* What you should do:
The required result is a copy of each line below in which "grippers" appears.

Items listed in a dataset
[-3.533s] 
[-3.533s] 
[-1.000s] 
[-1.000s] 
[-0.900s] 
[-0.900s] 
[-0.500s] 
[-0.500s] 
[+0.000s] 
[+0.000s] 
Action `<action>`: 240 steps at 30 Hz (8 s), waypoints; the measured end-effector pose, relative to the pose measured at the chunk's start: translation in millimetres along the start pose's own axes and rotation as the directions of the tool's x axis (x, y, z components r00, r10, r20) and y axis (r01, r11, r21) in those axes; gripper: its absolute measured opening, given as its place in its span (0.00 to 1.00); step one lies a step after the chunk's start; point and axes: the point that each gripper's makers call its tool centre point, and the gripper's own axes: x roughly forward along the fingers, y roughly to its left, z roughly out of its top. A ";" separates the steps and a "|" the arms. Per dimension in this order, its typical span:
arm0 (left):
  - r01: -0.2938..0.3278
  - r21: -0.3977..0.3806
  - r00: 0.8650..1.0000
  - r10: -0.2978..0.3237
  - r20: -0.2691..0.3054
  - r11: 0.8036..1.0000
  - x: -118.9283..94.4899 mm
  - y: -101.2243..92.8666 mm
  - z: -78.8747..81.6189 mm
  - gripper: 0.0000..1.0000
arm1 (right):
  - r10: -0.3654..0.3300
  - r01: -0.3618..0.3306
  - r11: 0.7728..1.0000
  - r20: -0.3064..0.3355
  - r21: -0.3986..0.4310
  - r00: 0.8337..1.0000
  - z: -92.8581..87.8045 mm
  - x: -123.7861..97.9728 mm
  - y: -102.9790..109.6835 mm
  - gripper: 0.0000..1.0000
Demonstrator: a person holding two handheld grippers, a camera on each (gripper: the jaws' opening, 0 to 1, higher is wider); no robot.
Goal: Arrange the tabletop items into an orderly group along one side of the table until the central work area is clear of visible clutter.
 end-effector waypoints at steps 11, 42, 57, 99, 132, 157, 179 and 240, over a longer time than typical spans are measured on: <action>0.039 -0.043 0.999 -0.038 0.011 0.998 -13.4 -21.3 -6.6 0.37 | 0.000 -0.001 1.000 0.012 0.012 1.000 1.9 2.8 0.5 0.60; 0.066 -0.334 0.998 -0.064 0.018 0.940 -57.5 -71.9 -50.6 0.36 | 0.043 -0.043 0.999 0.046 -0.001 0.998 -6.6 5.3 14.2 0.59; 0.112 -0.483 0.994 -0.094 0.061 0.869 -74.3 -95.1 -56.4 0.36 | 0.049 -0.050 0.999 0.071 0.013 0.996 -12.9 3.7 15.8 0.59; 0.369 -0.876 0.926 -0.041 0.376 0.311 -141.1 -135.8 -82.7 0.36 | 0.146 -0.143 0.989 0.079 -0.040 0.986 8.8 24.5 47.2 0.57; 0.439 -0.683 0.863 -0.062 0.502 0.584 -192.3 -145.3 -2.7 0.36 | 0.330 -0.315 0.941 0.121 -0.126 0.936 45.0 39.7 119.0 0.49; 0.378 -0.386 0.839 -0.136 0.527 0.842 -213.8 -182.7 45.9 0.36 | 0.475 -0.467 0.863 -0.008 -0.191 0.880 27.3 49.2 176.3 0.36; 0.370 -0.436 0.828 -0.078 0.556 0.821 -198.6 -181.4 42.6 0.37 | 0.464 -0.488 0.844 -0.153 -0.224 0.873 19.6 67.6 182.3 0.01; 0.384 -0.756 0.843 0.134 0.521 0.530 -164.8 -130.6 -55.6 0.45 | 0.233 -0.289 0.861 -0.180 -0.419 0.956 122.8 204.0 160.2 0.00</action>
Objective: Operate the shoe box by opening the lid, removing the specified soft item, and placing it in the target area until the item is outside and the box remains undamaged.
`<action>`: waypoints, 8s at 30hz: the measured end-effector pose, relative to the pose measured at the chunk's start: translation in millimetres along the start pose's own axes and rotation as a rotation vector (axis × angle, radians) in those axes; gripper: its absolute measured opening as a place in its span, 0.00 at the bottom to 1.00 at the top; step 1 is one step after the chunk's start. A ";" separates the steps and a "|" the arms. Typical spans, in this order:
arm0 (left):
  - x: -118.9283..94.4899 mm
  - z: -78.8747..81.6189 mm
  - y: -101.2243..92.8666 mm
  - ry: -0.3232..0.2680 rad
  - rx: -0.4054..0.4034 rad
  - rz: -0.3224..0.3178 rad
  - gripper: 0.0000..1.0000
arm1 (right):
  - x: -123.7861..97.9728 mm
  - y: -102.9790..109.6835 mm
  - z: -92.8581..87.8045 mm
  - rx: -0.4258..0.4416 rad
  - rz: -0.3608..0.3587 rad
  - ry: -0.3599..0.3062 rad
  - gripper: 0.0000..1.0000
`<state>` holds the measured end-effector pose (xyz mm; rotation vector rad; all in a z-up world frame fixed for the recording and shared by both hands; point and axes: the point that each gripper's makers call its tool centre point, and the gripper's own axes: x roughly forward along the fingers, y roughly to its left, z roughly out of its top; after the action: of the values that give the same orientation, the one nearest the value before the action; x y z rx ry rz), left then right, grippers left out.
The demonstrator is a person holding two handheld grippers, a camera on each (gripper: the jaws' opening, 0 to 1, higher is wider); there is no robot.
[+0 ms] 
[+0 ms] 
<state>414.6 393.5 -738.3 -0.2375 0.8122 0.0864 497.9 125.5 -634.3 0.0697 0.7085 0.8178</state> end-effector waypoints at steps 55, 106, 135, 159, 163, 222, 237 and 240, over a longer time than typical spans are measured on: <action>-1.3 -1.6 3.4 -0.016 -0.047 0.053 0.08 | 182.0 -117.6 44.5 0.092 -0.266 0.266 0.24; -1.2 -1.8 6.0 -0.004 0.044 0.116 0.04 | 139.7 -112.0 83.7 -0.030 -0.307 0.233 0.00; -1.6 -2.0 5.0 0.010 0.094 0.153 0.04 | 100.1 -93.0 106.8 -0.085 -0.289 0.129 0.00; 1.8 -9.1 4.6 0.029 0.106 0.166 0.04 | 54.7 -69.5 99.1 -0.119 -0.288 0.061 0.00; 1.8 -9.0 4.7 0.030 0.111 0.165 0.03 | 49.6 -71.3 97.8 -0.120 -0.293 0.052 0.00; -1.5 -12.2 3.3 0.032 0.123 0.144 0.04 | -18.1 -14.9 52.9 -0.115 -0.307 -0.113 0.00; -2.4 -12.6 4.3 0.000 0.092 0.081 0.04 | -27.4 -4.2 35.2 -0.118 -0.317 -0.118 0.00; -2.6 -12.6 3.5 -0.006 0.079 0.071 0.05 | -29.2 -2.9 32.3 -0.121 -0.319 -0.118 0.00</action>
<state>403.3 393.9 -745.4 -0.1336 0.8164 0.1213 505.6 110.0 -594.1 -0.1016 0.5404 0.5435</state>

* Expected output:
Demonstrator: a person holding two handheld grippers, a camera on each (gripper: the jaws' opening, 0 to 1, higher is wider); no robot.
`<state>` holds the measured end-effector pose (xyz mm; rotation vector rad; all in a z-up world frame fixed for the recording and shared by both hands; point and axes: the point that each gripper's makers call its tool centre point, and the gripper's own axes: x roughly forward along the fingers, y roughly to its left, z roughly out of its top; after the action: of the values that give the same orientation, the one nearest the value before the action; x y z rx ry rz), left then right, grippers left out.
The demonstrator is a person holding two handheld grippers, a camera on each (gripper: the jaws' opening, 0 to 1, higher is wider); there is no robot.

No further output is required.